>>

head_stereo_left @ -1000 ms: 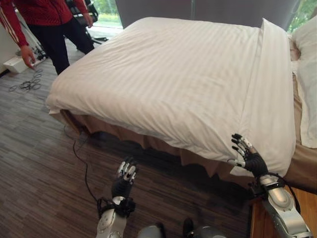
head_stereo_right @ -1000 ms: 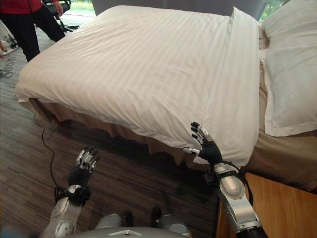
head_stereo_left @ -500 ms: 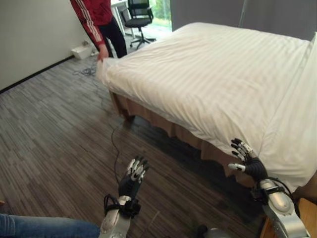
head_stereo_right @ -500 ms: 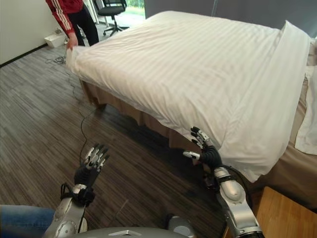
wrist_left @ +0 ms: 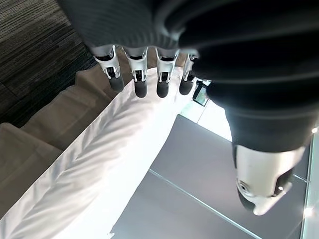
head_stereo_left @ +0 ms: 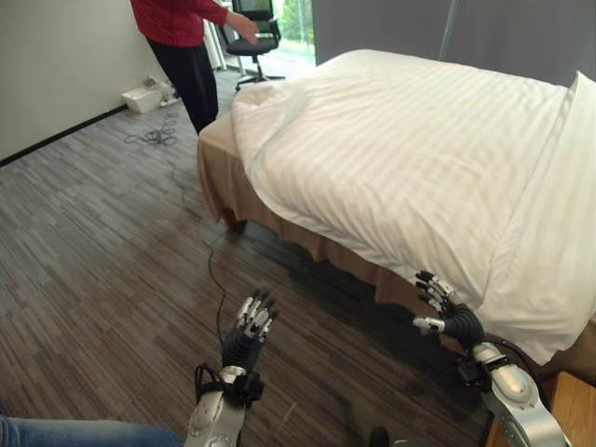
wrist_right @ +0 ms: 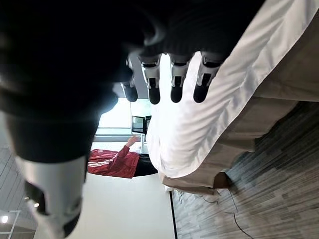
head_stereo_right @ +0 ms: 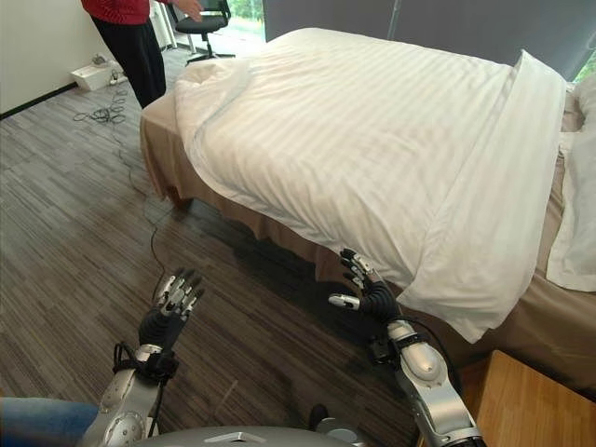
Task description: Making the bed.
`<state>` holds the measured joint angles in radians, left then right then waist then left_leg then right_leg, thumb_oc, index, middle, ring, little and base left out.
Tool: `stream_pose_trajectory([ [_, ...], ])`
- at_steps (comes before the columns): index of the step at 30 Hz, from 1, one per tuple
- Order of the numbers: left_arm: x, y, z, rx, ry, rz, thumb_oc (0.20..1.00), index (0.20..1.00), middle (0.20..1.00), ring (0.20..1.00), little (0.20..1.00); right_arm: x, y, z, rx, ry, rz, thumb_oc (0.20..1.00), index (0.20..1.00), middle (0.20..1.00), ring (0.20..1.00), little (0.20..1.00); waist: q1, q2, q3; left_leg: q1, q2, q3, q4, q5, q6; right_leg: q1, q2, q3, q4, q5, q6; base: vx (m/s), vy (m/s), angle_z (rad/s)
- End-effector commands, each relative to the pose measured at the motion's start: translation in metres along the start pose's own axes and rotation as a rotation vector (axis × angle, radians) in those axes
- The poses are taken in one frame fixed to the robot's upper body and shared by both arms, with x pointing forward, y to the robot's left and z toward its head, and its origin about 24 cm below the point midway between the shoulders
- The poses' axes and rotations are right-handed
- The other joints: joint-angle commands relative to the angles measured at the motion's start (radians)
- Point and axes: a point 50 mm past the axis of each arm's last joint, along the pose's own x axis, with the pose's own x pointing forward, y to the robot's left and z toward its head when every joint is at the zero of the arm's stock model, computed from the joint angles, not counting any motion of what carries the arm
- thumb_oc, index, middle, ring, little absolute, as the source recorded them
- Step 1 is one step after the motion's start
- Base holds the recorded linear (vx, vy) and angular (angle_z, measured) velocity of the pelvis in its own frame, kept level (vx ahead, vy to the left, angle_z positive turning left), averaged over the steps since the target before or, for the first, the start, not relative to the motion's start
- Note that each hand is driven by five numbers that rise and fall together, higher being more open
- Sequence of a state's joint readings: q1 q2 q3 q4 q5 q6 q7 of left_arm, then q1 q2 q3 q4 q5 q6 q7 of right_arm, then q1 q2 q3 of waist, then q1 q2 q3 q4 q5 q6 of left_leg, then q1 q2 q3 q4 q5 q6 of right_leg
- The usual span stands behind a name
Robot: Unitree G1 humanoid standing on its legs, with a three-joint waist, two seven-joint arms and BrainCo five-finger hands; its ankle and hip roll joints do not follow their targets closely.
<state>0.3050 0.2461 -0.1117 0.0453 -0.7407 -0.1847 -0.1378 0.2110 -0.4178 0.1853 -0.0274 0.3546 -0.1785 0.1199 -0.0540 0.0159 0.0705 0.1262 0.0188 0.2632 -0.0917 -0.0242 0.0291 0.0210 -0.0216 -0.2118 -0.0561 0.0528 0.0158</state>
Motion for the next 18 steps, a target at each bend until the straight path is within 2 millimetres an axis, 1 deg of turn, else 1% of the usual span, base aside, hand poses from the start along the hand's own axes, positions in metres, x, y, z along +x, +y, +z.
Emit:
stream_pose_trajectory([
  [1,0.004,0.000,0.018,0.033,-0.088,-0.026,1.000,1.000,1.000,1.000,1.000,0.009,0.002,0.013,0.075,-0.097,0.013,1.000,1.000,1.000,1.000,1.000,-0.009,-0.017,-0.035,0.004,-0.033,0.000,0.004,-0.058,0.022,0.049,-0.026,-0.018,0.048,-0.119,0.044,0.00,0.000,0.00],
  [13,0.004,-0.001,0.017,0.027,-0.086,-0.025,1.000,1.000,1.000,1.000,1.000,0.008,0.003,0.013,0.083,-0.094,0.024,1.000,1.000,1.000,1.000,1.000,-0.016,-0.014,-0.036,0.011,-0.033,0.006,0.004,-0.059,0.022,0.052,-0.025,-0.011,0.051,-0.116,0.046,0.00,0.001,-0.01],
  [14,0.046,-0.043,0.071,0.162,-0.307,-0.199,1.000,1.000,1.000,1.000,1.000,0.018,-0.006,0.042,0.090,-0.212,-0.002,1.000,1.000,1.000,1.000,1.000,-0.055,0.005,0.037,-0.069,-0.074,-0.114,0.075,-0.066,0.044,-0.094,0.033,0.205,0.190,-0.153,0.037,0.00,0.000,0.00],
  [15,0.044,-0.038,0.070,0.174,-0.303,-0.170,1.000,1.000,1.000,1.000,1.000,0.018,-0.007,0.035,0.044,-0.171,0.002,1.000,1.000,1.000,1.000,1.000,-0.044,0.004,0.018,-0.062,-0.077,-0.122,0.068,-0.065,0.043,-0.072,0.031,0.189,0.164,-0.147,0.035,0.00,0.000,0.00],
  [18,0.037,-0.027,0.069,0.154,-0.292,-0.126,1.000,1.000,1.000,1.000,1.000,0.016,-0.011,0.029,0.054,-0.138,-0.015,1.000,1.000,1.000,1.000,1.000,-0.031,0.003,-0.010,-0.041,-0.080,-0.121,0.056,-0.066,0.043,-0.029,0.036,0.174,0.116,-0.137,0.036,0.03,-0.038,0.00],
])
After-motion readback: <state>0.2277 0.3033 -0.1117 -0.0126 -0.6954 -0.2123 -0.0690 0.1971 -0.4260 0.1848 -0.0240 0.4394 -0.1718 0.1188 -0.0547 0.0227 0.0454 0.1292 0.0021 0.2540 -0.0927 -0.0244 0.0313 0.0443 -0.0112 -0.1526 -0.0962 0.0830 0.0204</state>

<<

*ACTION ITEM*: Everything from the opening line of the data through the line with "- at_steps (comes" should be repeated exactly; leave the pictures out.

*TASK RESULT*:
head_stereo_left @ -1000 ms: 
head_stereo_right @ -1000 ms: 
head_stereo_left @ -500 ms: 
head_stereo_right @ -500 ms: 
wrist_left @ +0 ms: 
head_stereo_left @ +0 ms: 
wrist_right @ +0 ms: 
head_stereo_right @ +0 ms: 
Task description: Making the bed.
`<state>` holds the measured joint angles in radians, left then right then waist then left_leg then right_leg, thumb_oc, index, middle, ring, little and base left out.
Tool: `stream_pose_trajectory([ [_, ...], ])`
- at_steps (comes before the columns): index of the step at 30 Hz, from 1, one per tuple

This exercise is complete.